2) Encrypted validationKey in <machineKey> element changed its meaning, so all users authentication cookies expired.
Several hours of research and development later - we fixed these issues and now our web site runs in a quirks-free mode.

What was your experience in converting legacy .NET app to the new .NET Framework version?

Originally posted at: http://dennisgorelik.dreamwidth.org/130665.html
Yaturkenzhensirhiv - a handheld spyyatur on April 23rd, 2017 01:16 am (UTC)
Well, in Visual Studio "target framework" is the framework the application is compiled against. It does not mean you'd get exactly the same version when running on a user machine. It was like that for a long time.

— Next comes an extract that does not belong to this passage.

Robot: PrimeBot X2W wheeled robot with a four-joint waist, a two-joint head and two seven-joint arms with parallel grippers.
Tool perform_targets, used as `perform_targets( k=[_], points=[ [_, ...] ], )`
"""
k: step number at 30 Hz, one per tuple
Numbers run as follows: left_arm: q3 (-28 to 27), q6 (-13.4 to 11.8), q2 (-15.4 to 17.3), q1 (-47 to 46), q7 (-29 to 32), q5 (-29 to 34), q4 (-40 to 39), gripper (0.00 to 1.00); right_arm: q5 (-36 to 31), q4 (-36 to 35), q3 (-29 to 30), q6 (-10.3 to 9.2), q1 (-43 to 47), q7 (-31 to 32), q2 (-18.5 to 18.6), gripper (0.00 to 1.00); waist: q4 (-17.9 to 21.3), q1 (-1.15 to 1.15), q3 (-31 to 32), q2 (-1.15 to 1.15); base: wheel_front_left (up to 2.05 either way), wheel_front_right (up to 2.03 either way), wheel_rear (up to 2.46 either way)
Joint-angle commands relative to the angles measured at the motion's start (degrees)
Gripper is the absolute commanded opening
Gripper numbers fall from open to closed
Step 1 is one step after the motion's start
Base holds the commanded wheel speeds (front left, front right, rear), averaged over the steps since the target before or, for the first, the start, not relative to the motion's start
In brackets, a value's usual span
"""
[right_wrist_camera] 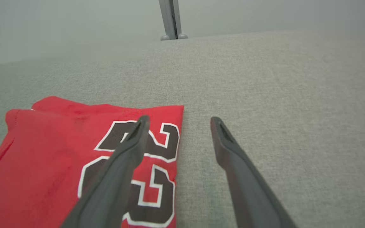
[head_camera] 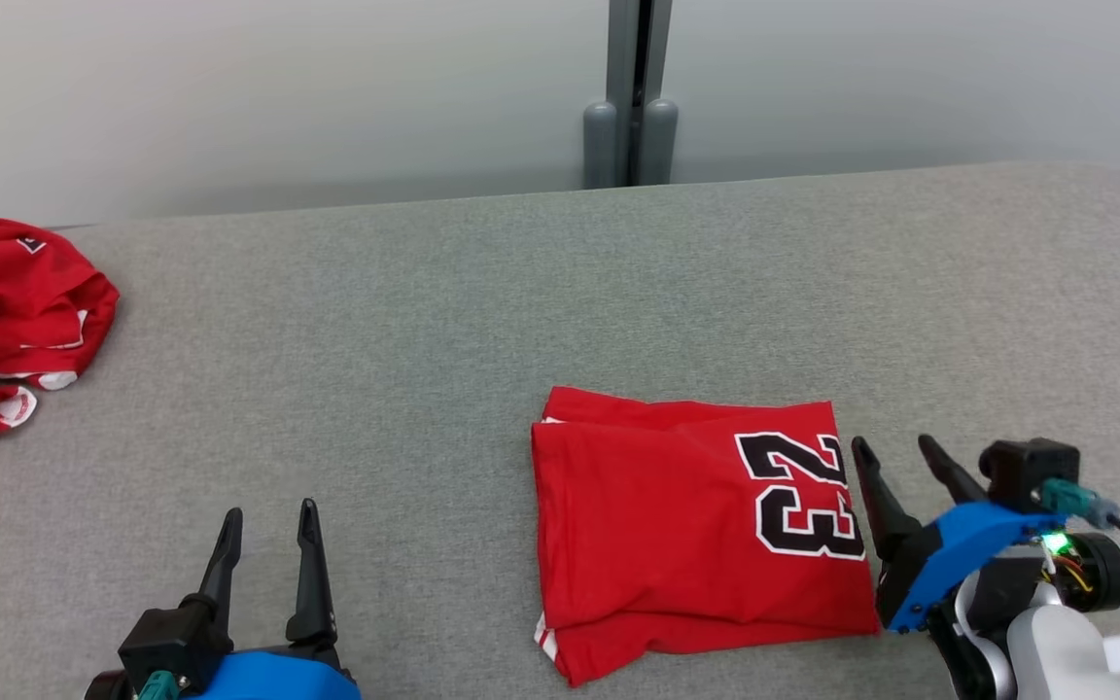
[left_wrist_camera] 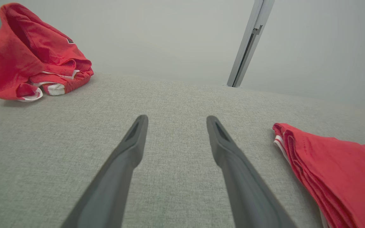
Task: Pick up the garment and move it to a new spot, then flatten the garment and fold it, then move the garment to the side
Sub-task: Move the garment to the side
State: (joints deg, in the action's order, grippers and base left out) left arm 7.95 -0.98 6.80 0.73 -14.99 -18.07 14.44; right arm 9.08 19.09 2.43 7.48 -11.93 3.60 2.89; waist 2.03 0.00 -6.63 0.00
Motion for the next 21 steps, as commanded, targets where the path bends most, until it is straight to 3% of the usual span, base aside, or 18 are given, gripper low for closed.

Having said that, ASP.NET guys could probably have reused name and syntax for "supportedRuntime" instead of inventing a new attribute.
Dennis Gorelikdennisgorelik on April 23rd, 2017 05:24 am (UTC)
> in Visual Studio "target framework" is the framework the application is compiled against

That makes "httpRuntime targetFramework" naming even worse, because the same naming should mean the same thing.
Currently the meaning is definitely NOT the same in case of Target Framework (<TargetFrameworkVersion>) in *.cproj file vs targetFramework in <httpRuntime> element.

> could probably have reused name and syntax for "supportedRuntime"

ASP.NET developers can’t use the element since there’s no .exe the [TargetFramework] attribute can be compiled into.

I guess it was possible to reuse "supportedRuntime" in ASP.NET configuration anyway, but such reuse would cause a confusion too.
It is much better to use unique name for unique features.